Output, exactly and alone, the lines from the one containing "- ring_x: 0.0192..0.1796" through the last line of the material below, both ends included.
-- EXERCISE DATA follows --
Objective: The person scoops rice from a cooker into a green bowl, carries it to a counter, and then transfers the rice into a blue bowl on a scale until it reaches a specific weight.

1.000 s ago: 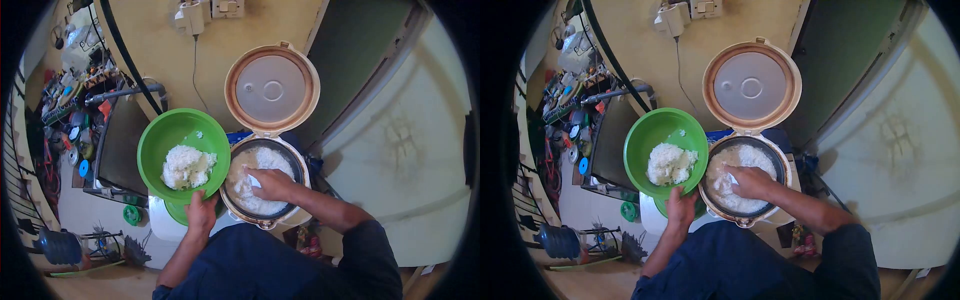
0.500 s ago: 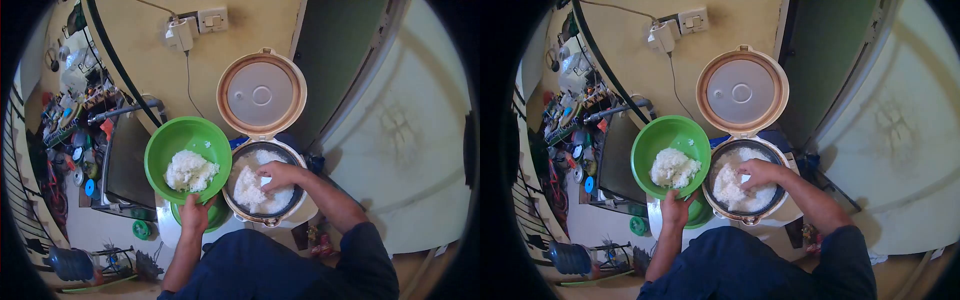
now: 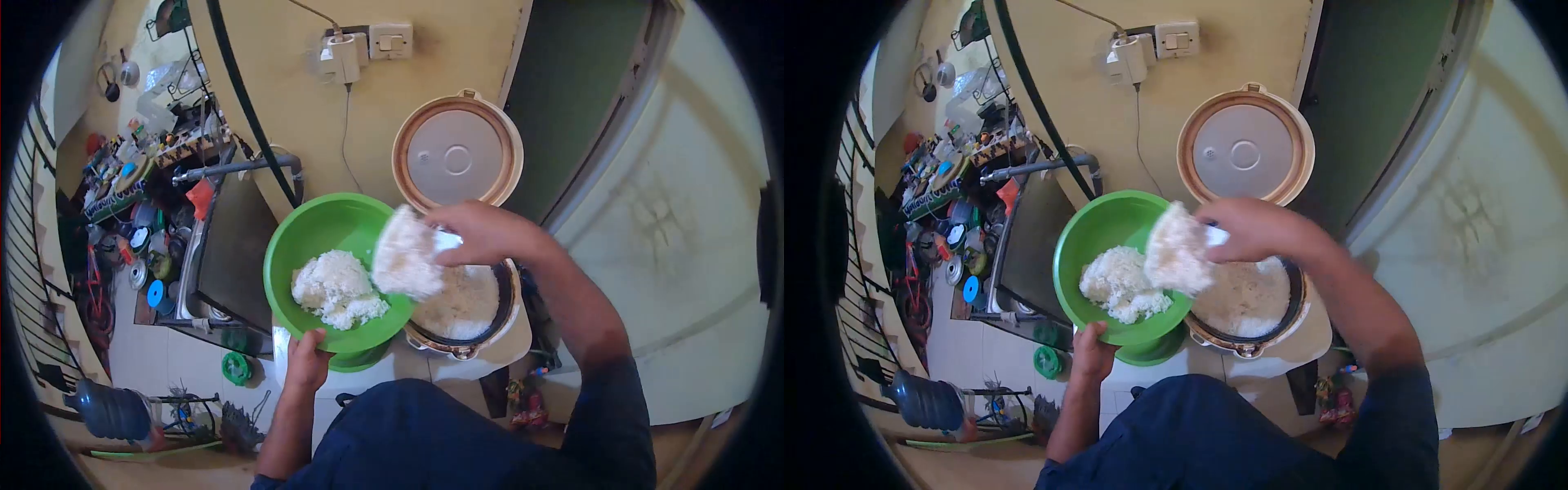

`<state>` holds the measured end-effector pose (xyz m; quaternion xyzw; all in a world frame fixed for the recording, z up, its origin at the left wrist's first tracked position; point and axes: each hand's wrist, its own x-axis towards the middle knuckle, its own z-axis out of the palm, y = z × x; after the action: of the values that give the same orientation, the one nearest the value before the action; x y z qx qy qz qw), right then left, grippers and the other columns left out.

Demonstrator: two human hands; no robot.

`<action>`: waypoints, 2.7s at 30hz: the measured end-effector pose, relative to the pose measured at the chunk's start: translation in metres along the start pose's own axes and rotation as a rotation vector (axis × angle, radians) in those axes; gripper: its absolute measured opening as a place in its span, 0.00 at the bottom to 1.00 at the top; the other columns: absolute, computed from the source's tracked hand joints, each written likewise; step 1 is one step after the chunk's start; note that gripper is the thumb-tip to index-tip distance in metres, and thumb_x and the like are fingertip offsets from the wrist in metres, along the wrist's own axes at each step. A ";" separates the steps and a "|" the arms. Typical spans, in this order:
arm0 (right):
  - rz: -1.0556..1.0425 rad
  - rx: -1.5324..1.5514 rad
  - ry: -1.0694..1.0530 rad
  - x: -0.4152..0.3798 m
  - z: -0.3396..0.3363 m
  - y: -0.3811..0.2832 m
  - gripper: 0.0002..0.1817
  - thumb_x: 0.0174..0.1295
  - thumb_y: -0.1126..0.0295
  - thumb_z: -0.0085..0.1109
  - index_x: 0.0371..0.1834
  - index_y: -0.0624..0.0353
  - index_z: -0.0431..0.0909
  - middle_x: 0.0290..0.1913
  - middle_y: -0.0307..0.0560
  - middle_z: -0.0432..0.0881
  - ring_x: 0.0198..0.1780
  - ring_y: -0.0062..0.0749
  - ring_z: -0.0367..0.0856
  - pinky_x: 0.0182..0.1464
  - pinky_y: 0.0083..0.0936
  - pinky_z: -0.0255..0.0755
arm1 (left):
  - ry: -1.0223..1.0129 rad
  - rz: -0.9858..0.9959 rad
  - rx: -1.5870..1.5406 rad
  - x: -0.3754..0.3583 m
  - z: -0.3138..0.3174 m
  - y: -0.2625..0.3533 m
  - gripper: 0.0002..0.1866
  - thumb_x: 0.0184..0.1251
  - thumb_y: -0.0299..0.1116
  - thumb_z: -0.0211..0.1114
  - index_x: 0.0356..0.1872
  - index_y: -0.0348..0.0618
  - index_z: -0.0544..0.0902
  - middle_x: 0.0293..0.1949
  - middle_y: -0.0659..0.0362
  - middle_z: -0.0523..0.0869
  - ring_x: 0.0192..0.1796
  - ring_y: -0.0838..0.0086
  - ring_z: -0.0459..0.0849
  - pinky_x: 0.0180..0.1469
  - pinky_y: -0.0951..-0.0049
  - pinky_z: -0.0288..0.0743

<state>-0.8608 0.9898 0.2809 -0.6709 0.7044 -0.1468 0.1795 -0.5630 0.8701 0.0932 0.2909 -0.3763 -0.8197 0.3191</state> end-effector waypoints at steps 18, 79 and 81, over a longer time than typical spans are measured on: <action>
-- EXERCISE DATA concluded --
> [RESULT OF THIS TASK]:
  - ring_x: 0.0192..0.1796
  - ring_y: -0.0838..0.0086
  - ring_z: -0.0459..0.0849
  - pinky_x: 0.0180..0.1469
  - pinky_y: -0.0951..-0.0049
  - pinky_z: -0.0288..0.0743

<state>-0.8608 0.9898 0.2809 -0.6709 0.7044 -0.1468 0.1795 -0.5630 0.8701 0.0932 0.2909 -0.3763 -0.8197 0.3191</state> end-effector waypoints at steps 18, 79 and 81, over a longer time than typical spans are measured on: <action>

Nothing else is required to complete the exercise.